What interviewers ask

  • “How do you inject protocol errors with a constrained-random transaction?” — name the legality block (valid_c), constraint_mode(0) it, add an inline with steering the illegality, restore afterward.

  • “Why organize constraints into multiple named blocks?” — controllability: blocks are the unit constraint_mode toggles and the unit subclasses override.

  • “constraint_mode vs rand_mode?” — constraints vs variables; disabling a block frees its fields, freezing a field keeps its constraints as checks.

  • “Is the mode shared across objects of the class?” — no; it is per-instance sticky state.

  • “Can inline with re-enable behavior a disabled block provided?” — with only adds expressions; it neither disables nor enables blocks.

Key takeaways

  • constraint_mode(0/1) toggles named blocks per object instance; default is enabled.

  • Organize constraints by intent into named blocks — that naming IS the test-control API.

  • Error injection = disable valid_c, then tighten with inline constraints toward interesting illegality.
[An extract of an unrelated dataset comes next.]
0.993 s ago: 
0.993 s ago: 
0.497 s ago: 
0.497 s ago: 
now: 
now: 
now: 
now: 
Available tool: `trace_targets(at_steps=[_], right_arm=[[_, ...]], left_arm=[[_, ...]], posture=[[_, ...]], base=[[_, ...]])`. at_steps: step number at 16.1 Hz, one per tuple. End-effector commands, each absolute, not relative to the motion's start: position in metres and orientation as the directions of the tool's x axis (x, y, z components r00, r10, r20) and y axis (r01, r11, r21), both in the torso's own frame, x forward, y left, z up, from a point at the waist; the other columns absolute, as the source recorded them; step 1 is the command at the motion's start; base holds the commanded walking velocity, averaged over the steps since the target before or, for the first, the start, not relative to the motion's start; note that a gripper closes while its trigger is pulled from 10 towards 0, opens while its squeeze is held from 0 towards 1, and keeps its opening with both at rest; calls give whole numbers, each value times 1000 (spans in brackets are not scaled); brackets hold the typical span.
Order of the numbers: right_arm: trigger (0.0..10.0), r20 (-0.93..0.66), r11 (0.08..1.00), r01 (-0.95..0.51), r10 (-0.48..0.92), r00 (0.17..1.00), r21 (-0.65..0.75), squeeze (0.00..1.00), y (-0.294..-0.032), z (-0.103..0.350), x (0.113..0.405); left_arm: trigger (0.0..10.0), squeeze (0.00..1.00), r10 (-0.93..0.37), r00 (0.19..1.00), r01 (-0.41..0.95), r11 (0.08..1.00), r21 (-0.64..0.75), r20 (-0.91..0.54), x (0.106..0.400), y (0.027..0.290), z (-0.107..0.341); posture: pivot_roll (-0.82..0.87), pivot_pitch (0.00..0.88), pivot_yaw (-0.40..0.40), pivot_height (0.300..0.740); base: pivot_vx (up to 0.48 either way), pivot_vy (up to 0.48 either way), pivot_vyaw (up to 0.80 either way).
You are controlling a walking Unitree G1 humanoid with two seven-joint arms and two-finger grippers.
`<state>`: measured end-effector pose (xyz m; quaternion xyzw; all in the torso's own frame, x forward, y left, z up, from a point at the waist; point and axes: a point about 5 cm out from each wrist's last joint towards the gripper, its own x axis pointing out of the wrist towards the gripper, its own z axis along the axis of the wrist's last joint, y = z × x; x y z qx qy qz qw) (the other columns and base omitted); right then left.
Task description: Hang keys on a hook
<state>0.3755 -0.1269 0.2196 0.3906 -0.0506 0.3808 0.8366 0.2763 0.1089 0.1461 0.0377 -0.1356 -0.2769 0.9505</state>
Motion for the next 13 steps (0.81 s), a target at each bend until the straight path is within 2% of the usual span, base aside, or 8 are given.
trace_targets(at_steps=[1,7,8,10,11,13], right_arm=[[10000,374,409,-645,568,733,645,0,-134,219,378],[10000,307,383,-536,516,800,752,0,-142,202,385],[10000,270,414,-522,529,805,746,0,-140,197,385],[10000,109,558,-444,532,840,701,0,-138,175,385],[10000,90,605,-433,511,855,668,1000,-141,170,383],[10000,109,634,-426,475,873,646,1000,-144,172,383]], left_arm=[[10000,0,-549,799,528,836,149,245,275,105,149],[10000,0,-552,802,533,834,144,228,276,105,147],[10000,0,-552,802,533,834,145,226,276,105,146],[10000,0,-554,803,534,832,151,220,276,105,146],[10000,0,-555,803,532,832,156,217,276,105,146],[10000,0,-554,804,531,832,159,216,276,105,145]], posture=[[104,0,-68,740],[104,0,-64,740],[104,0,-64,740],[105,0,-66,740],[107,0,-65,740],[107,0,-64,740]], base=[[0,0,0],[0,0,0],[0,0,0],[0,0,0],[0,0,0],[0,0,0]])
  • Mode is sticky per-instance state — restore blocks you disable.

  • constraint_mode relaxes; inline with tightens; they compose and are not interchangeable.

Common pitfalls

  • One monolithic constraint block — tests must choose all-or-nothing, killing reuse.

  • Disabling valid_c and forgetting to re-enable it — later sequences silently generate illegal traffic.

  • Expecting object-level constraint_mode(1) to restore a custom mix — it enables ALL blocks, clobbering intent.

  • Trying to relax a constraint via inline with — impossible; with intersects, it never removes.

  • Assuming a disabled block in the parent stays disabled in a subclass override scenario — the override owns one mode for that block name.